We measured the accuracy with which ancestral subpopulations were inferred for the root (most recent common ancestor) of the genealogy using (a) DTA, (b) MTT and (c) BASTA. Each bar represents the posterior probability of the true root subpopulation (which was recorded during simulation) for an individual replicate, so taller bars represent better inference. Each bar plot is labelled with the percentage of replicates for which the point estimate was correct. Simulations were performed with two subpopulations, fixed trees, high migration rates (mean $\bar{f}=5.0$), and even sampling (100 samples per subpopulation). For each sampling strategy we simulated 100 replicates, which we ordered horizontally by posterior probability of the true root subpopulation. Number of MCMC steps for DTA, MTT and BASTA were respectively 10⁶, 2 × 10⁵ and 10⁵ so to achieve similar running times (respectively approximately 180, 200 and 150 seconds per replicate).

Fig 5. Inference of ancestral host species on the AIV dataset.
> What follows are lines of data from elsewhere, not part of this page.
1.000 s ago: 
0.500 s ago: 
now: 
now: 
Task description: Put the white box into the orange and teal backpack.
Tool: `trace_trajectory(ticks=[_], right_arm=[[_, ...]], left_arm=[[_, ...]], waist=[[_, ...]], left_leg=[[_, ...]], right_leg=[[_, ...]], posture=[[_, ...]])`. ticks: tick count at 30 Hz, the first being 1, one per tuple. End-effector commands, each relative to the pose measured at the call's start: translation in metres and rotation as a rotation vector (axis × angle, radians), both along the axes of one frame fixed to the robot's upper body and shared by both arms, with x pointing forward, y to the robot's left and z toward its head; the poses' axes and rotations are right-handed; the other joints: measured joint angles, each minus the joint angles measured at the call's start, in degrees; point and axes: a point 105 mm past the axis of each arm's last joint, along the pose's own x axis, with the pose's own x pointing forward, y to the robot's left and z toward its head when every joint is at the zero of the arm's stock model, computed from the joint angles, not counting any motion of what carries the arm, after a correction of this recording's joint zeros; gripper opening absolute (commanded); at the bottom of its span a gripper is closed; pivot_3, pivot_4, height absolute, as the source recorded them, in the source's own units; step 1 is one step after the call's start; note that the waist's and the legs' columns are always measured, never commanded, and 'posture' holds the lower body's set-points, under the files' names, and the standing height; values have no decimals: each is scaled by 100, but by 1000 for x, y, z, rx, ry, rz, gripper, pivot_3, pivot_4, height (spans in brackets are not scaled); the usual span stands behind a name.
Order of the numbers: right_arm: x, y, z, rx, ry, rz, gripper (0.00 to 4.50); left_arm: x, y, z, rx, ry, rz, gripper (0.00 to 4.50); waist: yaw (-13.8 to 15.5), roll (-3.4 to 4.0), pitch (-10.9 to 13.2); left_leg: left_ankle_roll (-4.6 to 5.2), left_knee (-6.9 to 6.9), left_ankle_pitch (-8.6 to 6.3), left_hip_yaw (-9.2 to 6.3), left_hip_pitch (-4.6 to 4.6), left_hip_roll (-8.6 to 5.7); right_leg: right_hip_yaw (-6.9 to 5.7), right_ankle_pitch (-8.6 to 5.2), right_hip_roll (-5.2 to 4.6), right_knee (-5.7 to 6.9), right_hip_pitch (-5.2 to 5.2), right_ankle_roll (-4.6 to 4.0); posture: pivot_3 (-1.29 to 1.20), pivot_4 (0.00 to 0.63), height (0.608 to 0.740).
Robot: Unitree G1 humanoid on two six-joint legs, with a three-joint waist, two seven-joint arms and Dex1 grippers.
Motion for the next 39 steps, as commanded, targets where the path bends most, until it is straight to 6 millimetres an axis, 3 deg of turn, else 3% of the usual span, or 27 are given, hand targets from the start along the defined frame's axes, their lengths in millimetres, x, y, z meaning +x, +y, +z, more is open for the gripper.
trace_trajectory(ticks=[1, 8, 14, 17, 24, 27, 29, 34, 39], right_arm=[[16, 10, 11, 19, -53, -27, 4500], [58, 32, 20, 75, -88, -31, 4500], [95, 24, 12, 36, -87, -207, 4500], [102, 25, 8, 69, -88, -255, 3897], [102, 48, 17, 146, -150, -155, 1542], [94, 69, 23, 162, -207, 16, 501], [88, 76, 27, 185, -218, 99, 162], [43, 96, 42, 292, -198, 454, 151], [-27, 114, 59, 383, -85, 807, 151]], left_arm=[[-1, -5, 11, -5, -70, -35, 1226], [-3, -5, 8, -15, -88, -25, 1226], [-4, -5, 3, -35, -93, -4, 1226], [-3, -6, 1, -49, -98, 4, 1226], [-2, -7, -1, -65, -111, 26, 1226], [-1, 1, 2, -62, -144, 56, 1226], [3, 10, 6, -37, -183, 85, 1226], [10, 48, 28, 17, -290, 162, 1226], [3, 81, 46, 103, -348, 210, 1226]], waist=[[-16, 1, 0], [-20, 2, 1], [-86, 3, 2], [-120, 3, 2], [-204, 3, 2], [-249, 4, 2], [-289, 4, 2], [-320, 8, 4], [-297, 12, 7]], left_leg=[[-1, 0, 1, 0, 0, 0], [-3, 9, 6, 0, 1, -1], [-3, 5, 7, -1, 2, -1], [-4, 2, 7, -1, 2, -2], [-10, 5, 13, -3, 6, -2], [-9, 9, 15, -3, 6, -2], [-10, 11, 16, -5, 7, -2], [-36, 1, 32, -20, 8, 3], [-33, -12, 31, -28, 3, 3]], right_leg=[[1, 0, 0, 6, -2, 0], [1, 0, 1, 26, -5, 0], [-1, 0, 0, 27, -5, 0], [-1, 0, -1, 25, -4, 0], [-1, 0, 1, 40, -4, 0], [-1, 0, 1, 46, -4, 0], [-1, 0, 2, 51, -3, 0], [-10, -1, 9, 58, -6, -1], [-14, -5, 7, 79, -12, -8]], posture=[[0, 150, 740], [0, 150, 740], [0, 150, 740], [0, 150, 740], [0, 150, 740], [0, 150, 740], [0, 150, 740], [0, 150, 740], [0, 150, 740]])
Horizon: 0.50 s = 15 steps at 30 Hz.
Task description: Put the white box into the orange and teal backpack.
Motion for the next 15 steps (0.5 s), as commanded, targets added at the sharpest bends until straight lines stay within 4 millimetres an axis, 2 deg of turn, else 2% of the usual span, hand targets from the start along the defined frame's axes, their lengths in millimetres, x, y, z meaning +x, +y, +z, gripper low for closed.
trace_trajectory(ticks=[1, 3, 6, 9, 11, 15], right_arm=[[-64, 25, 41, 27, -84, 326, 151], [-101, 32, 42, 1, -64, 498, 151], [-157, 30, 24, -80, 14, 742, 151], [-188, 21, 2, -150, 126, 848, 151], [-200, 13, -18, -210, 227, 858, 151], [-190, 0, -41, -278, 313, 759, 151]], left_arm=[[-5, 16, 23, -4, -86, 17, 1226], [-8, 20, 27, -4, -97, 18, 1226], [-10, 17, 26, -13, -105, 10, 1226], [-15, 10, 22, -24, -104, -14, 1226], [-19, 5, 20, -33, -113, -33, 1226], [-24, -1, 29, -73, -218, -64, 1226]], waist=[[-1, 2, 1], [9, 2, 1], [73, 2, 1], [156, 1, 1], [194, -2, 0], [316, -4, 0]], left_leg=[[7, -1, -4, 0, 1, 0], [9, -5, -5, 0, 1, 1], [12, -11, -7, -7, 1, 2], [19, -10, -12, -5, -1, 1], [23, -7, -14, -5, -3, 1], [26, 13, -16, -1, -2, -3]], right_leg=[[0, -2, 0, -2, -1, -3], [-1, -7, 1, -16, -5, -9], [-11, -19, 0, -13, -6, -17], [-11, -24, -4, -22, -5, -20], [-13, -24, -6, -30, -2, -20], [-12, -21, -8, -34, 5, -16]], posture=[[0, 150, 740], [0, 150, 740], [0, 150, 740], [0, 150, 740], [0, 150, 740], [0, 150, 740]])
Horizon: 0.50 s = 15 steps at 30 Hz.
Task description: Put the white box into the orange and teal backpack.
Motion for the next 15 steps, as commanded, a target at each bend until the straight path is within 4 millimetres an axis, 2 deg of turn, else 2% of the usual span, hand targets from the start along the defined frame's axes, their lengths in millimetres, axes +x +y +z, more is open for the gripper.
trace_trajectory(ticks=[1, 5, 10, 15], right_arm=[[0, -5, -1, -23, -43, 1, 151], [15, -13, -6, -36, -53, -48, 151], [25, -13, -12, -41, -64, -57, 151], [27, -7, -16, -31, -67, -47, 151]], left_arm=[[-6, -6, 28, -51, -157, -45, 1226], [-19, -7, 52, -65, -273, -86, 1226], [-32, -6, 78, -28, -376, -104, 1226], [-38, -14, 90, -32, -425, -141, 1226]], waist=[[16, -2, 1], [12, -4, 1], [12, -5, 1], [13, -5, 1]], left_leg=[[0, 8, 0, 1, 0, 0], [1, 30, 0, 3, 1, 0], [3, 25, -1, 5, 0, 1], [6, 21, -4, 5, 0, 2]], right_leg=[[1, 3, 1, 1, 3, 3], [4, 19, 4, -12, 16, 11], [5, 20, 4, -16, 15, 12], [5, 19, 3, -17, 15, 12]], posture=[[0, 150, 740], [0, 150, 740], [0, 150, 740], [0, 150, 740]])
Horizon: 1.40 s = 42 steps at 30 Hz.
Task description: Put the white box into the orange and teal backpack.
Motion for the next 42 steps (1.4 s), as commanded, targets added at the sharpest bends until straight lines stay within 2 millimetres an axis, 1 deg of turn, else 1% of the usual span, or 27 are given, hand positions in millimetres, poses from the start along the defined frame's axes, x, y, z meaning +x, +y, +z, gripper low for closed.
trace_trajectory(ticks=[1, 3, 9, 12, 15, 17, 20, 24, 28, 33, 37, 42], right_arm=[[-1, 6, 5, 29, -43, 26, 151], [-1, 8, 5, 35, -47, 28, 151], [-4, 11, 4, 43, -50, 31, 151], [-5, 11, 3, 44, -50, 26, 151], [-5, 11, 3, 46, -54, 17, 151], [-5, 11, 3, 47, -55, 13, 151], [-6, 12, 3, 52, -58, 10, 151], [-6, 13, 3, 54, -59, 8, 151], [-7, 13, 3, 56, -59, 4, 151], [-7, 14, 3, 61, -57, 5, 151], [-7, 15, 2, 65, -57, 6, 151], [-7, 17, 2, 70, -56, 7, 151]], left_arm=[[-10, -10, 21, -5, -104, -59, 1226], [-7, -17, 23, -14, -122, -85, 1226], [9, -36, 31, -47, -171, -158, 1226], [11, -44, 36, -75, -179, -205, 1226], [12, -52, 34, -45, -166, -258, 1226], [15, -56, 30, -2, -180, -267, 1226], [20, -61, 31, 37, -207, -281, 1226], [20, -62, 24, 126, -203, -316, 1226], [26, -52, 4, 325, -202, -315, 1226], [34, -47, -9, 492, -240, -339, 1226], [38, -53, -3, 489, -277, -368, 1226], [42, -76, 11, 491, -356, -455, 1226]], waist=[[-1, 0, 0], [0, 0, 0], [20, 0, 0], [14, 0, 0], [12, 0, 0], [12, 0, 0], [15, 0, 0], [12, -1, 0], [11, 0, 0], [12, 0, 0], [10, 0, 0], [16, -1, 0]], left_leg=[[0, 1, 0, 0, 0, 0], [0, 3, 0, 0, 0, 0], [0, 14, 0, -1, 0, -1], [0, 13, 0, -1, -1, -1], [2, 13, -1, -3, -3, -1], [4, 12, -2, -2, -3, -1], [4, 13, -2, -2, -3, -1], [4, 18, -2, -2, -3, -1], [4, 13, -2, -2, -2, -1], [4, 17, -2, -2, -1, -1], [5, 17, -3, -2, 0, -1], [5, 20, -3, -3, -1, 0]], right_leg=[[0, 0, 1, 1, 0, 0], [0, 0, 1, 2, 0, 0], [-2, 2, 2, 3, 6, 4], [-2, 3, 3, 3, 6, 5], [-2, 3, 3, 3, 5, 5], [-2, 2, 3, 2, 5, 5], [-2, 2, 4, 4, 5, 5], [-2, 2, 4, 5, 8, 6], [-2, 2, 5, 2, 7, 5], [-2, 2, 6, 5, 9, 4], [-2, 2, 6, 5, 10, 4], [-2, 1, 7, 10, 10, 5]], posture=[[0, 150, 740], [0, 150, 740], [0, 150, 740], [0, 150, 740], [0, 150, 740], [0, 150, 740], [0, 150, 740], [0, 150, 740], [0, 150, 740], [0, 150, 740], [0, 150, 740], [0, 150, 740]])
Maximum clade credibility trees inferred from the AIV dataset using (a) DTA and (b) BASTA. Branch colors, as from legend, mark the inferred location at the node at the bottom of the branch, while branch width represents the posterior confidence of the inference. Although DTA and BASTA give similar inferred ancestral hosts, their interpretations are different: DTA places total confidence for most ancestral nodes, while BASTA shows very large uncertainty. Pie charts show the posterior distribution of locations inferred at two internal nodes. The scale of the axis is in number of years from present.

Fig 6. Inference of ancestral locations on the TYLCV dataset.

Maximum clade credibility trees inferred from the AIV dataset using (a) DTA and (b) BASTA. Branch colors, as from legend, mark the inferred location at the node at the bottom of the branch, while branch width represents the posterior confidence of the inference. Here DTA and BASTA give again opposite interpretations: while DTA infer ancestral locations with extreme confidence, for BASTA at the same nodes all locations are equally likely. Pie charts show the posterior distribution of locations inferred at three internal nodes. The scale of the axis is in number of years from present.

Fig 7. Reconstructed history of zoonosis in Ebola virus is strongly affected by the method.

We reconstructed the transmission history of Ebola virus from an animal reservoir to humans using (a) DTA and (b) BASTA. Branches of the genealogy are coloured to indicate the reconstructed host species of ancestral lineages: humans (red) or bat reservoir (blue). Transitions from blue to red indicate zoonosis from an animal reservoir to humans. In the BASTA analysis, each human outbreak is precipitated by a zoonosis, whereas in the DTA analysis, no zoonosis is inferred, wrongly suggesting that the virus has persisted through undetected human-to-human transmission over the last 40 years. Branch width represents the posterior confidence on the inferred location at the node at the bottom of the branch. Pie charts (all with a single element in this stance) show the posterior distribution of locations inferred at two internal nodes.